O relato contrário, da parte extremista, através da voz de Ahmad al Masalmeh, ativista adepto da oposição armada ao regime sírio, informou que o Exército Árabe Sírio havia tomado apenas uma porção da referida base, portanto, que a mantinham em suas mãos oferecendo combate aos soldados regulares sírios. Todavia, em vista do apoio exercido pela Rússia nesta ofensiva, coadjuvada pela FARAS – Força Aérea da República Árabe da Síria, na forma de mais de 80 ataques aéreos efetuados, além do apoio de infantes do Hezzbolah, altamente motivados e com grande experiência em combate, torna-se difícil manter a versão extremista como digna de crédito, ademais, quando o próprio relata que o Exército Árabe da Síria fez uso intenso de barragem de foguetes, artilharia de tubo e morteiros. Há, no entanto, uma convergência de relatos, ambos os lados apontam combates nas cercanias de Sheikh al-Max.

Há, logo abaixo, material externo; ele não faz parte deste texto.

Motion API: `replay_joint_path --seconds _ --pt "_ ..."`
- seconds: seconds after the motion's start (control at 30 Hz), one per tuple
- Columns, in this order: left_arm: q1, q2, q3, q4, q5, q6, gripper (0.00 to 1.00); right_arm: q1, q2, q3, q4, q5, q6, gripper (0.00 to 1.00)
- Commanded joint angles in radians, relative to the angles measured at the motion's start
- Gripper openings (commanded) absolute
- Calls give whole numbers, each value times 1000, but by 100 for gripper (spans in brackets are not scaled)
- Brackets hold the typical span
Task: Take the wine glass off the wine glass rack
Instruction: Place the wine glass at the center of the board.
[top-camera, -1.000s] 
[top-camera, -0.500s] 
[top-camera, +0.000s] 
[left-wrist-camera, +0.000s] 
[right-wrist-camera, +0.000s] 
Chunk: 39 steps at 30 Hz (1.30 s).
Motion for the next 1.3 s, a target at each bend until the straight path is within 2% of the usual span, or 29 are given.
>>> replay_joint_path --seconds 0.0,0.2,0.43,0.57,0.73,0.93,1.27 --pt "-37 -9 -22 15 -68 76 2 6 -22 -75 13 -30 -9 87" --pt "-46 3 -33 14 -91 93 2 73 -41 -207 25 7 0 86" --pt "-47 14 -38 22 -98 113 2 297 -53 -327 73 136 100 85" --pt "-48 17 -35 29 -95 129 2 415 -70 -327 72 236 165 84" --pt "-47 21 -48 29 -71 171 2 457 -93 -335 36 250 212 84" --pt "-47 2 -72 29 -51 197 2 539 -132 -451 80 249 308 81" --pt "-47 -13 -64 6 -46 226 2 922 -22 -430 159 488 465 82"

A principal força contra qual se bate o Exército Árabe da Síria na região é a Frente Al-Nusra, esta, por sua vez, alicerçada por uma miríade de pequenos grupos extremistas.  Contra esta nuvem de combatentes insurgentes, fazem frente soldados regulares do Exército Árabe da Síria, combatentes operativos do Hezzbolah e voluntários iranianos. As forças na região travam uma batalha de nítido valor tático e estratégico, mas também simbólico, pois foi em Dar, que se iniciaram os protestos que desaguariam na revolta armada contra o Presidente Bachar Al Assad.